Martinho alarmou-se, rogou, reclamou e chorou, mas não conseguiu articular qualquer defesa.
IV
1 Recolhido à cadeia correcional, onde foi condenado a dois anos de prisão, depois de rumoroso processo, Martinho tentou o suicídio.
2 Amigos, contudo, puseram-lhe nas mãos a literatura espírita.
E Martinho devorou livros, narrativas, conceitos e ideias…
Acalmou-se.
3 Descobriu o poder da prece.
Acolheu a prova, como o boi recebe a canga.
4 Aceitou a reencarnação. No íntimo, estava convicto de que fora vítima desse ou daquele companheiro interessado em livrar-se da justiça, mas compreendeu que devia perdoar.
5 Ainda assim, a mudança de vida alterou-lhe a saúde.
A tuberculose ganhava área e o coração fatigado parecia motor falhando…
6 No dia garoento em que saiu do cárcere, depois de cumprida a pena, era uma sombra.
Raros fios de cabelos desciam da calva procurando ocultar-lhe a orelha.
7 Caminhava dificilmente.
Tossia.
Suspirava por um caldo quente.
8 Cambaleando quase, atingiu a moradia da única irmã casada que ainda lhe possibilitava ligação, mas recebeu apelo injusto.
9 — João, — disse ela, — aqui estão vinte cruzeiros para você. É tudo o que eu tenho, mas não posso hospedá-lo. Meu marido não compreenderia. Temo ofensas. Volte amanhã. Conversarei com ele hoje à noite e veremos o que será possível fazer.
10 Martinho, humilhado, foi ao bar próximo.
Tomou um café e começou a perambular.
Receava buscar amigos.
11 Cansado, trêmulo, vendo que a noite baixava, procurou, procurou… até que viu velha casa abandonada num terreno baldio de bairro pobre.

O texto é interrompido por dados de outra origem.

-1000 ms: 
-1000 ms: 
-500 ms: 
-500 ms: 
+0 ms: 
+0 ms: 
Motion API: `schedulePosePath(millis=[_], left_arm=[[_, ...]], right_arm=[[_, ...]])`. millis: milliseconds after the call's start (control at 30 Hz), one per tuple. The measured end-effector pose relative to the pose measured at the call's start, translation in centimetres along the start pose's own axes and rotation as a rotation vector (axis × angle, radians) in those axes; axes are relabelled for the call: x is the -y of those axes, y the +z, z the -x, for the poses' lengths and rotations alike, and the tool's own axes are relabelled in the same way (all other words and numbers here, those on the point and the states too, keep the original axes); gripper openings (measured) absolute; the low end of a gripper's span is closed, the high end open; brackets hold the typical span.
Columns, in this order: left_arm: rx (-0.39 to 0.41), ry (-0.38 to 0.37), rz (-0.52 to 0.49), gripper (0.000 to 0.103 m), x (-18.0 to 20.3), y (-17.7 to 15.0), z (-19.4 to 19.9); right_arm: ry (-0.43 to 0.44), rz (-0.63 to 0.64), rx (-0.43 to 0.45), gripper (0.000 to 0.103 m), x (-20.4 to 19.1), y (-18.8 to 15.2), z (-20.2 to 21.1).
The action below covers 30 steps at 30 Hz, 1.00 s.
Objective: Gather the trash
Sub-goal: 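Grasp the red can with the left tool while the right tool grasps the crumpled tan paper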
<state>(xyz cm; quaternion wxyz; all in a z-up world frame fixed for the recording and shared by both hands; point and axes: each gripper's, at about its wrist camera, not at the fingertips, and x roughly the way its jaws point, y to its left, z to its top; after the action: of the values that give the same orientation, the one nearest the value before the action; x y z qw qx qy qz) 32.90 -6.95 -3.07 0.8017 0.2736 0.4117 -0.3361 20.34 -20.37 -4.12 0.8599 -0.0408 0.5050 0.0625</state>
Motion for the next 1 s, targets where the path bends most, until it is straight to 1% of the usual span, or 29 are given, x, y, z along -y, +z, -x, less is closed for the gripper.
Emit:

Conseguiu jornais velhos, aqui e ali, e entrou, disposto a dormir.
12 Num canto de parede semiderruída tropeçou em algo.
Abaixou-se.
Surpreendido, tateou o objeto.
13 Era um cofre, sem dúvida! Carregou-o para local menos escuro.
Espantado, verificou que era o antigo cofre de sua propriedade, largado ali por alguém…
14 Fora violado, escancarado, mas percebeu que o fundo falso não fora aberto.
Gastou tempo e força e acabou descerrando o escaninho.
15 E todos os documentos que o inocentavam apareceram.
Agora, percebia que toda a suspeita em torno dos amigos do Banco era realmente infundada.
Fora pilhado, sim, por malfeitores vulgares.
16 Martinho, fatigado, contemplou os papéis que lhe teriam sido preciosos, anos antes.
Deitou-se no piso escalavrado. Releu todos, um por um.
Em seguida, acendeu um fósforo e queimou-os em monte.
17 Escurecera de todo.
Por muito tempo, Martinho orou e pensou…
E, por fim, a tosse.
Depois, o silêncio.
18 Martinho enlanguescera.
E, a princípio, só as formigas e os cães tomaram conhecimento de que havia no local um corpo morto, como feixe de ossos moles renteando um punhado de cinzas.